Mr. Németh is 56 years old, the son of a Protestant pastor.  In 1988 he was one of the founders of the Fidesz party and an early supporter of Orbán.  After a promising start, Mr. Németh’s  political influence gradually diminished within the party, he failed to get a cabinet post and there is talk that he will be sidelined and ”exiled” to an ambassadorial post.  His committee chairmanship is largely ceremonial without political weight and with this letter he is trying to play the role of a Fidesz „attack dog” hoping that the party will reward his public rudeness.
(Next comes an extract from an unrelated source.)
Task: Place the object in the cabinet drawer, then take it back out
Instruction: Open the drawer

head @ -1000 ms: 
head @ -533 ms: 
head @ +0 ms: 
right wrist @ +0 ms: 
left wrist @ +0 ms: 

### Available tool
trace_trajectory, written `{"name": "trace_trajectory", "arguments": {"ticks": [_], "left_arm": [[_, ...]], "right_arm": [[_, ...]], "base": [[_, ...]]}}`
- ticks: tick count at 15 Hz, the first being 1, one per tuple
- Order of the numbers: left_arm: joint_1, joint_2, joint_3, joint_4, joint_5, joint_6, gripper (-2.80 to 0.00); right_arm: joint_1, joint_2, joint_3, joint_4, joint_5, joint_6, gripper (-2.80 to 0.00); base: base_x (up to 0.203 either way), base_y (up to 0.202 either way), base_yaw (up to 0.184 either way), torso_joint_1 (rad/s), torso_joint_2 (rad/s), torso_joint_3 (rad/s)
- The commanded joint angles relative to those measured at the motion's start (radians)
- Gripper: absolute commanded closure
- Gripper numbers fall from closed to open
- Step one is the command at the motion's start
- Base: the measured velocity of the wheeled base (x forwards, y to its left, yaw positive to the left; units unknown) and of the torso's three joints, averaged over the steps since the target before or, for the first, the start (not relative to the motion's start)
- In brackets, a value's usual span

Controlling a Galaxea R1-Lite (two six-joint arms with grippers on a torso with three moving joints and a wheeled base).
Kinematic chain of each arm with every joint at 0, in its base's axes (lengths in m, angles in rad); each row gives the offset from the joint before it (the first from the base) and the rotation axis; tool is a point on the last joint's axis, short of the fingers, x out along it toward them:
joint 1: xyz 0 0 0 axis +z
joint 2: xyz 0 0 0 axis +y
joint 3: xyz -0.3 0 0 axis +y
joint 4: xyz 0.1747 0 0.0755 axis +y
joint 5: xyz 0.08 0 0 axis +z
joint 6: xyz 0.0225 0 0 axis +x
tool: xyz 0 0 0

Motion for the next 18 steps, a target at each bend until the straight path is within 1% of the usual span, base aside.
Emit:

Mr. Németh is also wooing US Democrats.  He has ties to Ms. Katrina Lantos Swett, daughter of the late Congressman Tom Lantos, a Hungarian Holocaust survivor.  64-year-old Swett, a rare Mormon Democrat, was an Obama appointee and run unsuccessfully for both Senate and Congress.

Ms. Katrina Lantos Swett (middle) and Mr. Zsolt Németh (right)

Mr. Németh has also waged a campaign to rehabilitate Mr. János Esterházy, an ethnic Hungarian Slovak politician who died in prison as a convicted WWII criminal.  Mr. Esterházy, a religious Catholic supporter of Hungarian ruler Miklós Horthy prayed for Hitler’s victory against the Allies.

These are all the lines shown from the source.